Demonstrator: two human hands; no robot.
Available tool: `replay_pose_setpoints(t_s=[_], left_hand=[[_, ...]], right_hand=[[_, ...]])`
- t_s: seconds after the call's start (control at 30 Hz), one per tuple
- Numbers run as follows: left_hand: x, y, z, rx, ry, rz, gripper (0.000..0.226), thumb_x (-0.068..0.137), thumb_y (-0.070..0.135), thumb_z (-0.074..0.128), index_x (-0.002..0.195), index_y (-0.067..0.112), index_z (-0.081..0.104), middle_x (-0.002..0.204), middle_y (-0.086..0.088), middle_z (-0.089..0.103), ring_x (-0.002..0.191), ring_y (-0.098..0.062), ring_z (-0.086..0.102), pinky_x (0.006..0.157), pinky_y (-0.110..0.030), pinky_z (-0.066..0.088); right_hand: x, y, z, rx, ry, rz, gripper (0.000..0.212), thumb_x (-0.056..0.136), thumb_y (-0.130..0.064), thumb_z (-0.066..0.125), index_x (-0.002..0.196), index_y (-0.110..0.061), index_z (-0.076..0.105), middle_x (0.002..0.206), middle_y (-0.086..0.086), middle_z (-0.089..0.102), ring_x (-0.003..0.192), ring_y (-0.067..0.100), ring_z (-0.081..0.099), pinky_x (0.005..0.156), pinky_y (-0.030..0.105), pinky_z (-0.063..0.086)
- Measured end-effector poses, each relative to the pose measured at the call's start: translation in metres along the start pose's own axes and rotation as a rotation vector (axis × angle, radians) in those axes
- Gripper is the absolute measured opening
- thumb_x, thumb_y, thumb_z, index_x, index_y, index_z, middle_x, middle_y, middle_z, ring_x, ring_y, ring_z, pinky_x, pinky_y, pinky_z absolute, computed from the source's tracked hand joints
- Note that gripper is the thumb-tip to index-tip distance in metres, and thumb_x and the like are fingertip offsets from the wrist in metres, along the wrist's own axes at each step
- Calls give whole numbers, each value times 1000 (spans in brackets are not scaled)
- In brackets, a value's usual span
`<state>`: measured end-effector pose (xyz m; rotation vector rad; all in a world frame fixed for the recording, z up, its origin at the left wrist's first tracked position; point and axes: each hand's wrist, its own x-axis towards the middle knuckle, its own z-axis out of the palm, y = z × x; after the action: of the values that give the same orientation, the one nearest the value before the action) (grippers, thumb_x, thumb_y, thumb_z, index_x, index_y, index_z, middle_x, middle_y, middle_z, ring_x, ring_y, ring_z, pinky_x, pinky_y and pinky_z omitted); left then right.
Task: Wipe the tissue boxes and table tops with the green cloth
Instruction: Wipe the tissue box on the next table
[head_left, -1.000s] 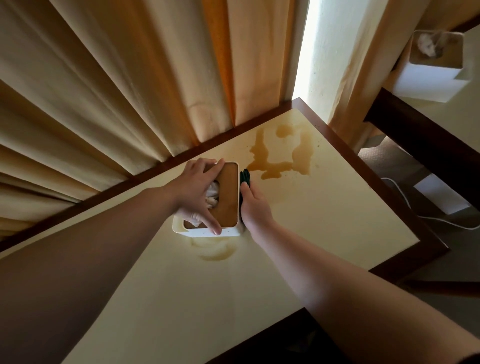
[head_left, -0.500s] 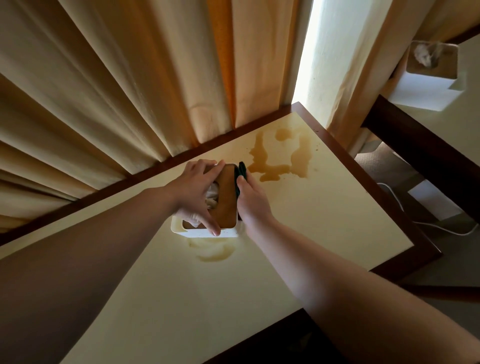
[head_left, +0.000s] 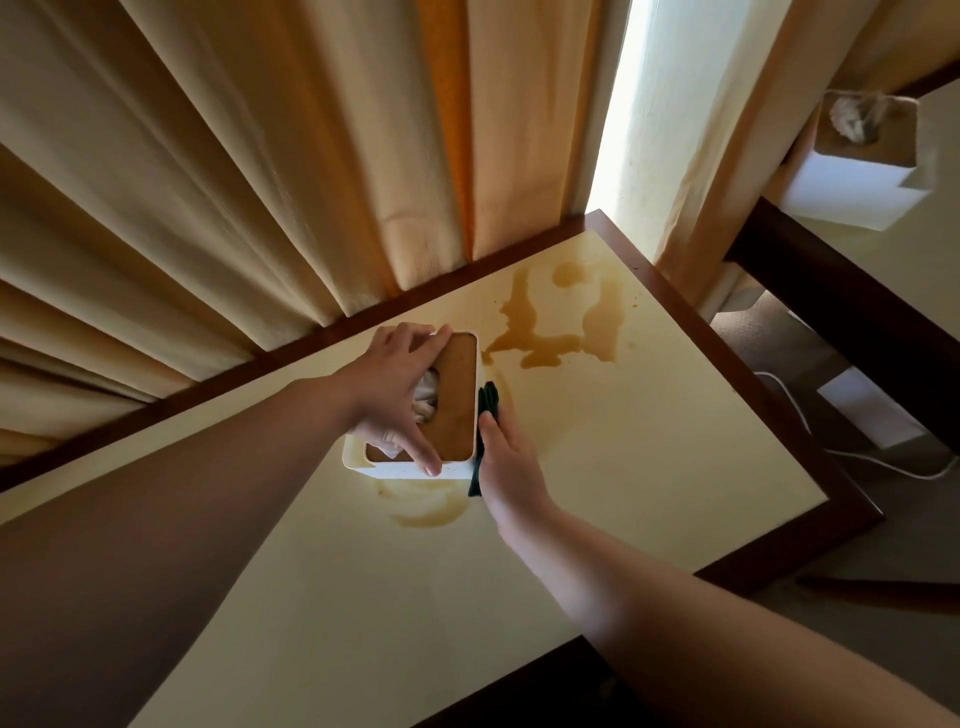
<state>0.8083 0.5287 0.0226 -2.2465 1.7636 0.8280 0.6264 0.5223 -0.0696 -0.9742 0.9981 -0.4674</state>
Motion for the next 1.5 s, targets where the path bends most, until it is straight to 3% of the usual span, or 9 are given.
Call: replay_pose_setpoints(t_s=[0.17,0.37,0.5,0.63,0.8,1.07,1.2,1.37,1.5], left_hand=[[-1,1,0,15,4,7,173,33,74,92,161,33,-17,154,20,1,148,-16,0,124,-46,28],[0,2,0,13,0,-3,174,32,75,92,161,34,-17,153,21,1,149,-15,-1,125,-47,26],[-2,3,-1,-16,5,-9,174,31,74,92,162,35,-16,152,22,3,148,-14,0,124,-47,27],[-4,9,5,-28,46,-47,174,31,78,90,163,31,-14,150,16,8,147,-16,5,124,-44,27],[-6,18,11,9,100,-155,174,29,92,78,163,28,-13,153,9,11,146,-22,9,120,-46,33],[-11,39,19,54,209,-426,170,27,109,53,160,14,8,155,-16,26,142,-37,25,115,-50,35],[-12,48,12,-42,159,-569,171,27,107,57,160,11,10,162,-24,19,148,-46,21,113,-58,39],[-16,31,-4,17,40,-293,166,33,98,71,161,36,-13,170,-7,-11,156,-41,-2,121,-68,12],[-15,23,-23,300,-111,110,160,40,79,88,159,47,-13,170,8,-18,156,-25,-20,123,-61,-9]], right_hand=[[0,-16,-2,66,-62,-125,41,112,-30,40,150,-32,52,127,-9,71,115,12,68,95,33,58],[42,-58,7,12,29,-69,41,112,-38,38,150,-38,51,123,-3,70,103,18,69,80,31,57],[50,-53,3,-55,57,5,40,110,-45,38,144,-40,58,126,-8,69,111,14,65,97,38,52],[40,-35,-6,-59,25,21,37,110,-45,38,135,-38,65,114,-7,75,102,15,71,89,38,57],[33,-37,-21,-80,-9,49,36,111,-40,39,112,-35,75,99,-4,79,91,19,74,80,35,57],[23,-35,-45,-169,-22,40,34,111,-40,41,114,-32,74,94,-3,74,88,15,66,71,27,46],[22,-36,-49,-106,10,77,28,110,-42,45,117,-31,70,110,0,68,103,16,61,77,29,45],[20,-31,-46,-100,24,79,26,110,-43,45,99,-39,69,109,-2,67,101,15,60,77,28,45],[20,-31,-43,-96,46,92,23,109,-43,45,112,-41,67,111,-5,66,105,16,59,79,31,44]])
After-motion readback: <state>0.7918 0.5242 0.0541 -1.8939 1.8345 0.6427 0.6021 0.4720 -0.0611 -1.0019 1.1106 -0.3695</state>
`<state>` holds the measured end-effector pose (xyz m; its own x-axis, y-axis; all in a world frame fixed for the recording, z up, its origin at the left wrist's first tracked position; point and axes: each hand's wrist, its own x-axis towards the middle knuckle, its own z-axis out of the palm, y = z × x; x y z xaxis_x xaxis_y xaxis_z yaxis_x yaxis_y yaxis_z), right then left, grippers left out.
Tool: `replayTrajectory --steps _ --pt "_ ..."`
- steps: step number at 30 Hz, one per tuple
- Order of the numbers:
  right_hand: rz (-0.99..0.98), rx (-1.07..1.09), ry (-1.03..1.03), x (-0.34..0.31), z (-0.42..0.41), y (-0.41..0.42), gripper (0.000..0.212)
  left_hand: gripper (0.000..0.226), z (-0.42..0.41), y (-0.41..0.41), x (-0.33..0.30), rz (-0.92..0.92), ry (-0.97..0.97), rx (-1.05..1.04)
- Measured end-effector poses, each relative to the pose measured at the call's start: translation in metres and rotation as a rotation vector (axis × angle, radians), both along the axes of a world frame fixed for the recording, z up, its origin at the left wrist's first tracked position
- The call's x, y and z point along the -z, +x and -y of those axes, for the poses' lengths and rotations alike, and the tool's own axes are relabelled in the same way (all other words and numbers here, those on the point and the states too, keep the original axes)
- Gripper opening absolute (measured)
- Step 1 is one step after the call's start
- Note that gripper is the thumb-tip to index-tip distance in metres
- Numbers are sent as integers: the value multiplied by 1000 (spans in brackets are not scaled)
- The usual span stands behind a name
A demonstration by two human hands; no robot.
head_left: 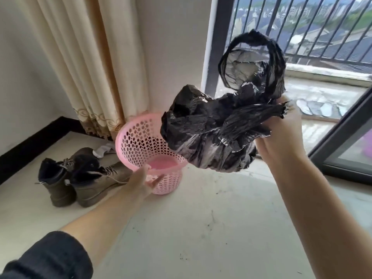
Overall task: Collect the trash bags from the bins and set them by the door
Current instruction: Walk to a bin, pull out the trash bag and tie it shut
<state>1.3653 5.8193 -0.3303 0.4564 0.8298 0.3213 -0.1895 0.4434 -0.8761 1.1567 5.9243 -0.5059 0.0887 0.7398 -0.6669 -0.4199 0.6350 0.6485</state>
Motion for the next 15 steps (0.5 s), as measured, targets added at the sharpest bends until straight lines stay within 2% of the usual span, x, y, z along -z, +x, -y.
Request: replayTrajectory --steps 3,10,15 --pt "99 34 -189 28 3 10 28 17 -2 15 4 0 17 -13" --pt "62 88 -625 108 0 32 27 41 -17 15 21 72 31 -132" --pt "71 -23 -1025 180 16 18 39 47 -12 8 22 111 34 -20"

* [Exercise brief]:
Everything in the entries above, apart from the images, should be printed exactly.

* [Result]:
Demonstrator: two human hands; no robot.
Available tool: `replay_pose_setpoints(t_s=[_], left_hand=[[_, ...]], right_hand=[[_, ...]])`
- t_s: seconds after the call's start (control at 30 Hz), one per tuple
- Numbers run as follows: left_hand: x, y, z, rx, ry, rz, gripper (0.000..0.226), thumb_x (-0.068..0.137), thumb_y (-0.070..0.135), thumb_z (-0.074..0.128), index_x (-0.002..0.195), index_y (-0.067..0.112), index_z (-0.081..0.104), middle_x (-0.002..0.204), middle_y (-0.086..0.088), middle_z (-0.089..0.103), ring_x (-0.002..0.191), ring_y (-0.098..0.062), ring_z (-0.086..0.102), pinky_x (0.006..0.157), pinky_y (-0.110..0.030), pinky_z (-0.066..0.088); right_hand: x, y, z, rx, ry, rz, gripper (0.000..0.212), thumb_x (-0.056..0.136), thumb_y (-0.130..0.064), thumb_z (-0.066..0.125), index_x (-0.002..0.196), index_y (-0.110..0.061), index_z (-0.076..0.105), middle_x (0.002..0.206), middle_y (-0.086..0.086), middle_z (-0.089..0.102), ring_x (-0.003..0.192), ring_y (-0.067..0.100), ring_z (-0.081..0.099), pinky_x (0.005..0.156), pinky_y (-0.030..0.105), pinky_z (-0.063..0.086)
- Measured end-effector poses, each relative to the pose measured at the call's start: translation in metres along the start pose's own axes and rotation as a rotation vector (axis × angle, radians) in those axes
- Gripper is the absolute measured opening
- thumb_x, thumb_y, thumb_z, index_x, index_y, index_z, middle_x, middle_y, middle_z, ring_x, ring_y, ring_z, pinky_x, pinky_y, pinky_z absolute, computed from the source's tracked hand joints
- Note that gripper is the thumb-tip to index-tip distance in metres, and thumb_x and the like are fingertip offsets from the wrist in metres, along the wrist's own axes at each step
- Calls give whole numbers, each value times 1000 (spans in brackets are not scaled)
- In brackets, a value's usual span
`<state>`: measured end-effector pose (xyz m; rotation vector rad; all in a world frame fixed for the recording, z up, its origin at the left wrist's first tracked position; point and axes: each hand's wrist, its own x-axis towards the middle knuckle, its own z-axis out of the palm, y = z × x; after the action: of the values that give the same orientation, the one nearest the value before the action) (grippers, thumb_x, thumb_y, thumb_z, index_x, index_y, index_z, middle_x, middle_y, middle_z, ring_x, ring_y, ring_z, pinky_x, pinky_y and pinky_z omitted); left then right.
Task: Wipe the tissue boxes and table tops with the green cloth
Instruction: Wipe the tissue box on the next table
[head_left, -1.000s] 
[head_left, -0.500s] 
[head_left, +0.000s] 
<state>0.8083 0.5287 0.0226 -2.2465 1.7636 0.8280 0.6264 0.5223 -0.0696 -0.9742 0.9981 -0.4674</state>
Motion for the next 1.5 s, targets where the path bends most, until it is straight to 3% of the usual span, or 9 are given.
Call: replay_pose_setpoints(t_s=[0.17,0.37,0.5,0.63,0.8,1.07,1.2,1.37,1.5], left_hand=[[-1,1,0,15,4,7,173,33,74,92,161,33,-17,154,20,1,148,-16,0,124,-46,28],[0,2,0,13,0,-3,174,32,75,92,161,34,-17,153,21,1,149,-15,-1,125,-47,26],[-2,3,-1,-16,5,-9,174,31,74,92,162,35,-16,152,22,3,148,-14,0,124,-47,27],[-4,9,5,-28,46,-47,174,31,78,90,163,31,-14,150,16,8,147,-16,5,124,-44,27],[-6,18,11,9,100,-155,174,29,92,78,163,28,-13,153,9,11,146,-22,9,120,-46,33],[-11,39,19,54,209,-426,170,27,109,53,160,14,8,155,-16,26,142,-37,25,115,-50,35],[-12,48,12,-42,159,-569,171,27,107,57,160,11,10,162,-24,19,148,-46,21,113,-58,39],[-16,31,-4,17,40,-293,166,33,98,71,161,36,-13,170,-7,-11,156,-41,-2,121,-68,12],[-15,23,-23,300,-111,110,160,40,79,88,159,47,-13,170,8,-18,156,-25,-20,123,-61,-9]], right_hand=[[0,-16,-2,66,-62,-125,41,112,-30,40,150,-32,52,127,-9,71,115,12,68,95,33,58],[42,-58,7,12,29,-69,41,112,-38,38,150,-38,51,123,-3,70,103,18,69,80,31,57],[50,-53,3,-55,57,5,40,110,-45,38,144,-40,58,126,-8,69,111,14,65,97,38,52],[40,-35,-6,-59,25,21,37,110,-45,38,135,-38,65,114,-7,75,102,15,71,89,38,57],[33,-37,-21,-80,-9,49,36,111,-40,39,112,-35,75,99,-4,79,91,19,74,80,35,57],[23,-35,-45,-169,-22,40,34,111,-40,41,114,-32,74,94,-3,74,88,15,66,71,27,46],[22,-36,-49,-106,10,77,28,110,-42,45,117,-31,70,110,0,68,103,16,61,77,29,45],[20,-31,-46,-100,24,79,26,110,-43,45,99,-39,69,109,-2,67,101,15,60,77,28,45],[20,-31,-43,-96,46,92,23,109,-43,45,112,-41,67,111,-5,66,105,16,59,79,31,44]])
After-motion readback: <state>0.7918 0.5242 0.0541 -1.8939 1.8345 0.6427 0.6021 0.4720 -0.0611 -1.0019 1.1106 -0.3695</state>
`<state>` holds the measured end-effector pose (xyz m; its own x-axis, y-axis; all in a world frame fixed for the recording, z up, its origin at the left wrist's first tracked position; point and axes: each hand's wrist, its own x-axis towards the middle knuckle, its own z-axis out of the palm, y = z × x; x y z xaxis_x xaxis_y xaxis_z yaxis_x yaxis_y yaxis_z), right then left, grippers left out.
Tool: `replayTrajectory --steps _ --pt "_ ..."`
- steps: step number at 30 Hz, one per tuple
- Order of the numbers:
  right_hand: rz (-0.99..0.98), rx (-1.07..1.09), ry (-1.03..1.03), x (-0.34..0.31), z (-0.42..0.41), y (-0.41..0.42), gripper (0.000..0.212)
  left_hand: gripper (0.000..0.226), z (-0.42..0.41), y (-0.41..0.41), x (-0.33..0.30), rz (-0.92..0.92), ry (-0.97..0.97), rx (-1.05..1.04)
- Measured end-effector poses, each relative to the pose measured at the call's start: translation in metres and rotation as a rotation vector (axis × angle, radians), both along the axes of a world frame fixed for the recording, z up, its origin at the left wrist's first tracked position
- The call's x, y and z point along the -z, +x and -y of those axes, for the poses' lengths and rotations alike, and the tool's own axes are relabelled in the same way (all other words and numbers here, those on the point and the states too, keep the original axes)
- Gripper opening absolute (measured)
- Step 1 is one step after the call's start
- Note that gripper is the thumb-tip to index-tip distance in metres
- Numbers are sent as integers: the value multiplied by 1000 (spans in brackets are not scaled)
- The usual span stands behind a name
A demonstration by two human hands; no robot.
head_left: 
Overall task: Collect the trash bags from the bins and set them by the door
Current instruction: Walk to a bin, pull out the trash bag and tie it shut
<state>1.3653 5.8193 -0.3303 0.4564 0.8298 0.3213 -0.1895 0.4434 -0.8761 1.1567 5.9243 -0.5059 0.0887 0.7398 -0.6669 -0.4199 0.6350 0.6485</state>
Motion for the next 15 steps (0.5 s), as measured, targets added at the sharpest bends until straight lines stay within 2% of the usual span, x, y, z along -z, +x, -y.
Request: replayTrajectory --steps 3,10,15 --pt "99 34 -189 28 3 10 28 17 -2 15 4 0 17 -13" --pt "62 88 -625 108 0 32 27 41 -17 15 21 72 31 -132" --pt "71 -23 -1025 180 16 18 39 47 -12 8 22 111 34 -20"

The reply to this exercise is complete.